Task statement: In the listing below, find each line holding "document" and copy it.

Material for this task:
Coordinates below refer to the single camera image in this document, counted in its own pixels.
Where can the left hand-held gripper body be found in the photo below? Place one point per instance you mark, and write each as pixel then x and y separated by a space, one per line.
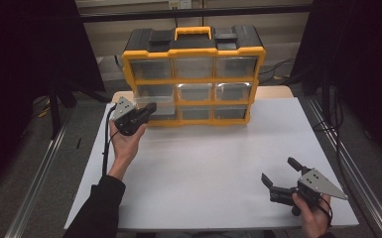
pixel 125 114

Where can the yellow black drawer organizer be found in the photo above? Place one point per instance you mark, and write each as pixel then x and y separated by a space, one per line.
pixel 193 42

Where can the white wall outlet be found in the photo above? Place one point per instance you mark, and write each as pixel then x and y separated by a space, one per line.
pixel 180 4

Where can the black metal stand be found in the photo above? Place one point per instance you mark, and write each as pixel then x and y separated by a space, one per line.
pixel 54 112

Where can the clear plastic drawer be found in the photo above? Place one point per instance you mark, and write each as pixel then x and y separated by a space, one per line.
pixel 155 99

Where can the aluminium floor rail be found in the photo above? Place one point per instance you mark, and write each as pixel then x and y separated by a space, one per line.
pixel 360 165
pixel 36 185

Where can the person's right hand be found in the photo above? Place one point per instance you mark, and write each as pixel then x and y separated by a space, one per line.
pixel 312 221

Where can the small black floor item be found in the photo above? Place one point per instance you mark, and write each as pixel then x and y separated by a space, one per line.
pixel 78 142

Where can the dark curtain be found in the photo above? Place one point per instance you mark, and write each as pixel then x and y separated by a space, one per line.
pixel 360 66
pixel 20 66

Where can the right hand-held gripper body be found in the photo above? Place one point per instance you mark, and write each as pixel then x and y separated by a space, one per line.
pixel 317 185

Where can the black horizontal bar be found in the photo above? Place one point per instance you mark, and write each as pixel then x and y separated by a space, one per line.
pixel 195 12

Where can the person's left hand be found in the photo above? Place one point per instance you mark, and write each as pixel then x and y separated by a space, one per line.
pixel 125 147

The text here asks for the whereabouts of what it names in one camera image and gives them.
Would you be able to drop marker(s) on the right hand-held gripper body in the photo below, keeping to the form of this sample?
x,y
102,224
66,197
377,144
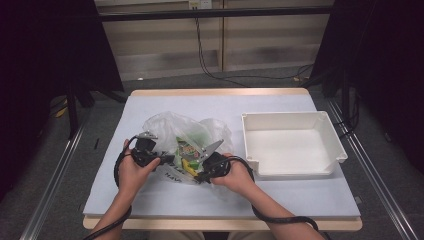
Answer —
x,y
216,165

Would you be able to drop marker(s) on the white plastic bin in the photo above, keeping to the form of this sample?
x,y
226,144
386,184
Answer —
x,y
290,150

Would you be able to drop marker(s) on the black curtain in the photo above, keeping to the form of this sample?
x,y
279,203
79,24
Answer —
x,y
383,50
50,50

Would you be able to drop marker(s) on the metal floor rail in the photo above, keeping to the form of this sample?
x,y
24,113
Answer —
x,y
53,186
376,186

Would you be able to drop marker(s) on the person's legs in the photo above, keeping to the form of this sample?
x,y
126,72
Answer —
x,y
176,235

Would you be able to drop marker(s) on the person's right hand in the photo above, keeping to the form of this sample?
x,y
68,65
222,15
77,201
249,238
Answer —
x,y
238,180

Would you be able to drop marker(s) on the yellow snack packet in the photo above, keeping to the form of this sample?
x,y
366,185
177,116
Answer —
x,y
188,166

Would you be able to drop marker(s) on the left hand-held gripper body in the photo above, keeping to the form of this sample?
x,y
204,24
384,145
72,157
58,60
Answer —
x,y
145,151

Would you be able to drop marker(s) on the person's left hand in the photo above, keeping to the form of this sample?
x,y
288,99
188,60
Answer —
x,y
133,178

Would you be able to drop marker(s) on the black horizontal bar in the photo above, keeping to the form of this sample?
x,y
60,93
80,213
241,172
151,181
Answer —
x,y
216,13

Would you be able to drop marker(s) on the black metal stand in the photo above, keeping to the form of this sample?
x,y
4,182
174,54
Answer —
x,y
71,113

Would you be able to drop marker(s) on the white wall outlet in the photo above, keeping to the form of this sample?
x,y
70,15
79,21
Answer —
x,y
200,4

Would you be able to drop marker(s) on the clear printed plastic bag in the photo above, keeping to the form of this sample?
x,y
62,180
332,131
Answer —
x,y
166,128

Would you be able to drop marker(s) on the small black floor item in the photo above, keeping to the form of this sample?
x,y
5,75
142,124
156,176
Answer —
x,y
96,143

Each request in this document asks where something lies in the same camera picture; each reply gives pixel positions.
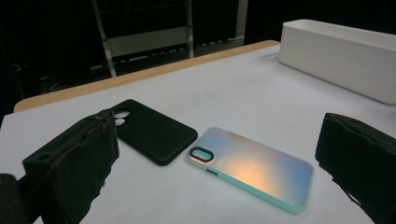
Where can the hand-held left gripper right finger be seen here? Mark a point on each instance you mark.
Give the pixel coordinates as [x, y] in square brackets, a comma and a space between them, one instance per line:
[358, 155]

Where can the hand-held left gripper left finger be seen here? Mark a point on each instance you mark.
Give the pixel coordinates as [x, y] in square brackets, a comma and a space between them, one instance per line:
[71, 168]

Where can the black phone case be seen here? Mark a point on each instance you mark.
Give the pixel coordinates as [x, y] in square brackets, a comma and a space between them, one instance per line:
[155, 133]

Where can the white rectangular box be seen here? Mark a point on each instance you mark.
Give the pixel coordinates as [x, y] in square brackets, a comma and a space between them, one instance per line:
[336, 65]

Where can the iridescent phone case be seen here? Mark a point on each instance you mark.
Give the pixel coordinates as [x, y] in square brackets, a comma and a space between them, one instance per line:
[255, 168]

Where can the white metal stand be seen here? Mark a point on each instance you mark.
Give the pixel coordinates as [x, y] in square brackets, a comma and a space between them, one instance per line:
[146, 42]

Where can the white table mat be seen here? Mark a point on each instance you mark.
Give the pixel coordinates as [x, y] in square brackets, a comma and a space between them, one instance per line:
[218, 93]

Written answer:
Coordinates below refer to the single camera image in this document, counted in its own pixels.
Each request in this document asks where something lies in the same camera picture; each reply gives pixel positions.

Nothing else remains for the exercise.